Awards and highlights
- Super Bowl champion (LVI);

Career NFL statistics
- Games played: 22
- Games started: 2
- Total tackles: 34
- Return yards: 22
- Stats at Pro Football Reference

= Michael Young (linebacker) =

American football player and scout (born 1978)

Michael Young (born June 1, 1978) is an American former professional football linebacker who is currently a scout for the Los Angeles Rams of the National Football League (NFL). He played college football for the Illinois Fighting Illini. Young played for the Arizona Cardinals and Detroit Lions from 2001 to 2004.

==College career==
Young played for the Illinois Fighting Illini from 1997 to 2000. He missed his first season in 1996 due to an injury and redshirted. In 1997, Young made 83 tackles, including five tackles for loss and two sacks. In his senior season, he was named a preseason Butkus Award candidate. Young made 56 tackles in his final year.

== Professional career ==

=== Arizona Cardinals ===
After not being selected in the 2001 NFL draft, Young signed with the Arizona Cardinals as an undrafted free agent. He was released on August 27, 2001, as part of final roster cut downs. Young signed to the practice squad on September 3 and spent the rest of the season there.

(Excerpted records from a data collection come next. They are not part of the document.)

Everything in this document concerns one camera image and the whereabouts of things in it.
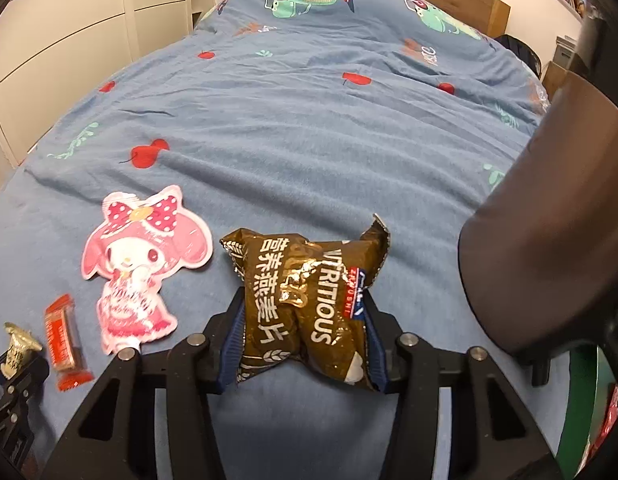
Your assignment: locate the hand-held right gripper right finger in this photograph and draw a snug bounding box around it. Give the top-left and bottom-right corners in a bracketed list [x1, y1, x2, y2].
[361, 290, 564, 480]

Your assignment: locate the brown snack packet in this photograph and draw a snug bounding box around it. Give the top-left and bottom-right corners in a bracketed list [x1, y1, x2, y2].
[220, 213, 391, 392]

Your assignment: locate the small red candy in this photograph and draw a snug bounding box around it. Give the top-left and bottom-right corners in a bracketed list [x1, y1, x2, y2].
[44, 294, 94, 392]

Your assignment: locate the pink cartoon-shaped snack packet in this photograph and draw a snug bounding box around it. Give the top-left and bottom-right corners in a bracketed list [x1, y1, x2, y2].
[82, 185, 213, 356]

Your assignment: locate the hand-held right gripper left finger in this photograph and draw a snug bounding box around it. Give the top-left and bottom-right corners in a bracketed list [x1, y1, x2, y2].
[41, 287, 250, 480]

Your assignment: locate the black backpack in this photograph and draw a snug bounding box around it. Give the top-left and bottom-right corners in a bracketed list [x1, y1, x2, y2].
[494, 34, 542, 78]

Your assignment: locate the grey printer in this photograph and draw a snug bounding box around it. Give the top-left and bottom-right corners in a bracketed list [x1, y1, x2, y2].
[556, 35, 582, 66]

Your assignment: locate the green cardboard tray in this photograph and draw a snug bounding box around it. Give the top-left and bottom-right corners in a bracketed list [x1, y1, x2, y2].
[556, 345, 618, 480]

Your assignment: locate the cream wardrobe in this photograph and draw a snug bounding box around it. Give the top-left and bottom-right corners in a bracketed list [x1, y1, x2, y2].
[0, 0, 240, 171]

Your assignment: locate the beige candy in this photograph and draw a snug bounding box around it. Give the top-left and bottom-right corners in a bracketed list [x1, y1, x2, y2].
[0, 322, 43, 380]

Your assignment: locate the wooden dresser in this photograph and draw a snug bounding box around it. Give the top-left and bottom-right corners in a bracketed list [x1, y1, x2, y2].
[541, 60, 574, 101]

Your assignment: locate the black and brown kettle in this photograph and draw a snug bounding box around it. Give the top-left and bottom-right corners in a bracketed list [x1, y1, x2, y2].
[459, 7, 618, 386]

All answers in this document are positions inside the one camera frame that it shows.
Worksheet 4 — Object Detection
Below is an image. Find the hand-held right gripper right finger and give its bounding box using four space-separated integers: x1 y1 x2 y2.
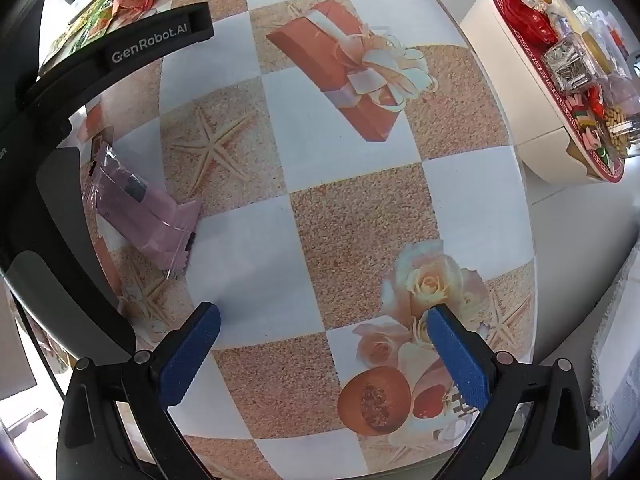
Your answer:
427 304 592 480

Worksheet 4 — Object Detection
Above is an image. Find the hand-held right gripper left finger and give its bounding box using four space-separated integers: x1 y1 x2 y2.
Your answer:
56 301 222 480

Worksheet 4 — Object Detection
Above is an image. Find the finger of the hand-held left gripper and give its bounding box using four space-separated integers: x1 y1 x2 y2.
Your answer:
194 2 215 42

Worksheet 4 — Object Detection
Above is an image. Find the pink snack packet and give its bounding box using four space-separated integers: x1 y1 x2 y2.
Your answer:
82 140 202 281

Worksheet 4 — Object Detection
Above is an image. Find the green snack packet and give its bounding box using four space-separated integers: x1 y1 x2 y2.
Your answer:
50 0 122 63

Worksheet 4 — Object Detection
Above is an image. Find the white fringed cloth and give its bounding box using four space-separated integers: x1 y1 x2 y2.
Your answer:
591 255 640 463

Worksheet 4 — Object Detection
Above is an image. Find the checkered printed tablecloth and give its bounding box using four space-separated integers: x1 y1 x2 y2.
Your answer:
40 0 540 480

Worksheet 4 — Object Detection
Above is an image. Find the colourful striped candy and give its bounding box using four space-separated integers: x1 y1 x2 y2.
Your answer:
570 92 608 153

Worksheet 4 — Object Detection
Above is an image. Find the white round side table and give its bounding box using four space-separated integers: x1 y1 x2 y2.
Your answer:
459 0 626 186

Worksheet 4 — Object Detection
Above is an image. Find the red patterned round tray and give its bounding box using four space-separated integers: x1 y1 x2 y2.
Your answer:
487 0 626 183

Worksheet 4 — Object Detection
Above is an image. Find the red plastic dish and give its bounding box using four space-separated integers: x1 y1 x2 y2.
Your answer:
497 0 558 46

Young made the active roster at the start of the 2002 season, playing in all 16 games and starting in two. He recorded 30 total tackles, including two tackles for loss and 22 return yards.

Young played in the first game of the 2003 season, making one tackle before being released by the Caridnals on September 12. He then re-signed with the team on November 19, 2003. Young played in five further games registering three more tackles. On August 23, 2004, he was released by the Cardinals.

=== Detroit Lions ===
On August 25, 2004, Young was picked up off waivers by the Detroit Lions. He was released on September 5, 2004.

== Post-playing career ==
After finishing his playing career, Young was an on-air analyst for 101 ESPN, covering the St. Louis Rams. He later worked on college broadcasts for the Lindenwood Lions.

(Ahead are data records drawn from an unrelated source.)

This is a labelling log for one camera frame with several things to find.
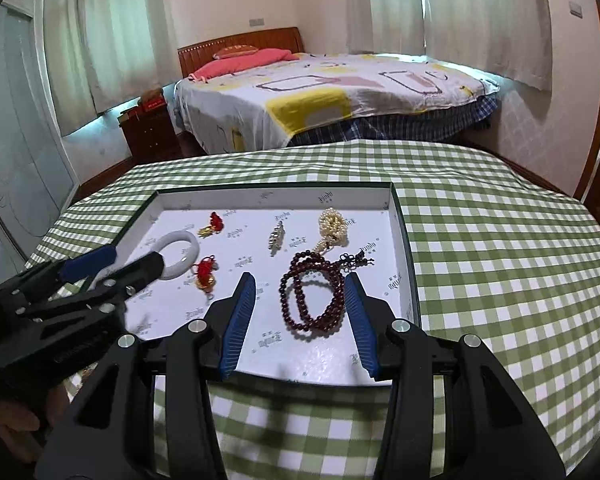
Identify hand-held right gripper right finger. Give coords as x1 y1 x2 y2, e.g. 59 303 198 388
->
342 271 566 480

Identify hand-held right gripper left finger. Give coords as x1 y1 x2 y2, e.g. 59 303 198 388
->
34 271 258 480

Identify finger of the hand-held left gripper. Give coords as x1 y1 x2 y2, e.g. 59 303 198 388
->
16 251 167 328
0 245 119 307

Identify dark red bead bracelet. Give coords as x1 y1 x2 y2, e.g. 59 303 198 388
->
279 252 376 342

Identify white bangle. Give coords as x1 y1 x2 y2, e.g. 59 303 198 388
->
150 230 201 281

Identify red knot gold charm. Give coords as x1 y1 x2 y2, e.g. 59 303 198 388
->
197 211 226 237
192 256 219 292

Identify dark green shallow box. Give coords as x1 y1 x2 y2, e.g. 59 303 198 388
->
55 182 421 389

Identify silver rhinestone brooch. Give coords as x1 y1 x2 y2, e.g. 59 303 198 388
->
268 220 287 257

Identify white pearl bracelet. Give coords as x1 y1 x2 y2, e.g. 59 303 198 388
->
312 208 350 256

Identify person's left hand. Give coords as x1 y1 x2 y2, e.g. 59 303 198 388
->
0 385 74 463

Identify green checked tablecloth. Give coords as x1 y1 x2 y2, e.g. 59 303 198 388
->
25 140 600 480

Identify wooden nightstand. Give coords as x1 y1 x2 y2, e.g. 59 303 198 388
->
118 105 183 166

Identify glass door wardrobe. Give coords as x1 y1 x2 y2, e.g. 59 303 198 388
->
0 2 79 286

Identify blue plaid bed sheet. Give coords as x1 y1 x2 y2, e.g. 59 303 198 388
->
285 95 501 149

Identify pale green curtain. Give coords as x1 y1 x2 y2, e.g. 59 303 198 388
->
42 0 98 136
417 0 553 93
345 0 426 56
80 0 178 111

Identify pink pillow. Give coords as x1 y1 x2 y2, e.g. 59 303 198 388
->
189 49 306 82

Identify orange cushion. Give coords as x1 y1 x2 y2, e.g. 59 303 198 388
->
213 44 259 60

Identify patterned white bed sheet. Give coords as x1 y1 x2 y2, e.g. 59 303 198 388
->
174 52 501 156

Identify wooden bed headboard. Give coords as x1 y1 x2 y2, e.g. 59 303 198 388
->
177 26 306 79

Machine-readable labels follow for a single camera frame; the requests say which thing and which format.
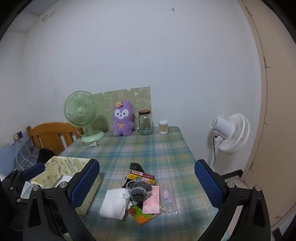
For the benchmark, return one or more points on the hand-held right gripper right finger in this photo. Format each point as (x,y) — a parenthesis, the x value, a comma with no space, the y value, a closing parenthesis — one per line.
(208,185)

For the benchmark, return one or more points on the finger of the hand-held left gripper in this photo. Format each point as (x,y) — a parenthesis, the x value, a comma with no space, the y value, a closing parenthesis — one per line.
(34,171)

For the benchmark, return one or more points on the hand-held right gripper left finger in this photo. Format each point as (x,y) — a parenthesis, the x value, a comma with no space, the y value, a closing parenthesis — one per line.
(85,183)

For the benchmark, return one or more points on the yellow printed storage box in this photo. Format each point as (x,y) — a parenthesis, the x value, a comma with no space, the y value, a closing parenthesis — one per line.
(60,165)

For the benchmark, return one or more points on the clear plastic packet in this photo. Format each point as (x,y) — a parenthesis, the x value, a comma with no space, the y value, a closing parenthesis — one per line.
(167,197)

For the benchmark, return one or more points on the black plastic bag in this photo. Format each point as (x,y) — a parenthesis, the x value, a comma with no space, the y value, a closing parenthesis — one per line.
(135,166)

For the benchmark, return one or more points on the grey scrunchie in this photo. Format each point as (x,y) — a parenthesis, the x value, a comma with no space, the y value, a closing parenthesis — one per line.
(138,193)

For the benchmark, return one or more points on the yellow snack packet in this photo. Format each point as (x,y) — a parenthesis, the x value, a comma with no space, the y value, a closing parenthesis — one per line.
(141,177)

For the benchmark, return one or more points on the pink packet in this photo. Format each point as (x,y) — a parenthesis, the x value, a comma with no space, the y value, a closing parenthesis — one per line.
(151,201)

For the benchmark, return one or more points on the green orange packet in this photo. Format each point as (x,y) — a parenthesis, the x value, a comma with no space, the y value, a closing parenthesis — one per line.
(138,214)

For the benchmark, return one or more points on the blue plaid pillow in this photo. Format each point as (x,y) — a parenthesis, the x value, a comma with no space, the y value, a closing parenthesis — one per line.
(25,155)

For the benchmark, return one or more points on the black garment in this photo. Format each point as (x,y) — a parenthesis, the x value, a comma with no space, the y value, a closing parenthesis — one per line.
(46,154)

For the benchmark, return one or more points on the white paper sheet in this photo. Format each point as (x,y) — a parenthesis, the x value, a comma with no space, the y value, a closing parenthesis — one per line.
(63,181)

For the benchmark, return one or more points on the wooden bed headboard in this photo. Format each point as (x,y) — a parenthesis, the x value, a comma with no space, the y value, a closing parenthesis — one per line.
(50,139)

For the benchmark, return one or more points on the white standing fan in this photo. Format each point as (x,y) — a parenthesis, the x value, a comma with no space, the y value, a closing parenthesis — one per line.
(222,126)

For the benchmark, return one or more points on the purple plush toy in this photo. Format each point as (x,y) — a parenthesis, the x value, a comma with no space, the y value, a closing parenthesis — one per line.
(122,125)

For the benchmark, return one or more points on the green desk fan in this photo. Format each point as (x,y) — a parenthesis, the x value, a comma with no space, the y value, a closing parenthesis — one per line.
(81,111)

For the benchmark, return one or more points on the cotton swab container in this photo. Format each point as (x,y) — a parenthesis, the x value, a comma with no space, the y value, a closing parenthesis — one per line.
(163,128)

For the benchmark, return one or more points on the glass jar mug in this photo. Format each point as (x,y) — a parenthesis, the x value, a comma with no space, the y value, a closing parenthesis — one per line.
(146,125)

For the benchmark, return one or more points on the beige door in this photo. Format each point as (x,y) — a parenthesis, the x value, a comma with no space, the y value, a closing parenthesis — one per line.
(277,115)

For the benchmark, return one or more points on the green printed board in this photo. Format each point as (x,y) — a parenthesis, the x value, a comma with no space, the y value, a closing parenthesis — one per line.
(138,99)

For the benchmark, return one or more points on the white wall socket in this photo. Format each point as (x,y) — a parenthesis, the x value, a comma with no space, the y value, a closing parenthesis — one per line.
(15,139)

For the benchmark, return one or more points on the dark wall switch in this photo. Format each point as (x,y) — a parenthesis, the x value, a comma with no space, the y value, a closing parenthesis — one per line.
(20,134)

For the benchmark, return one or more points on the white wall fixture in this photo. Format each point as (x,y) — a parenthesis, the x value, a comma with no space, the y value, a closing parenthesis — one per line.
(45,18)

== Administrative career ==

=== Lindenwood Lions ===
Young was a football operations assistant and recruiting analyst at Lindenwood for two seasons from 2017–2018.

=== New York Jets ===
In 2018, Young was a Nunn-Wooten Scouting Fellow for the New York Jets. There, he learned how scouting departments and front offices operate. Following this, Young served as a scout in the Midwest and Midlands area for the Reese's Senior Bowl in 2019. In doing so, he became the first NFL player to scout for the Senior Bowl.

=== Los Angeles Rams ===
In March 2020, Young joined the Los Angeles Rams as a scouting apprentice. He spent five seasons assisting with the north, northeast, Midwest and west U.S. regions. On March 12, 2025, it was announced that Young had been promoted to a pro scout.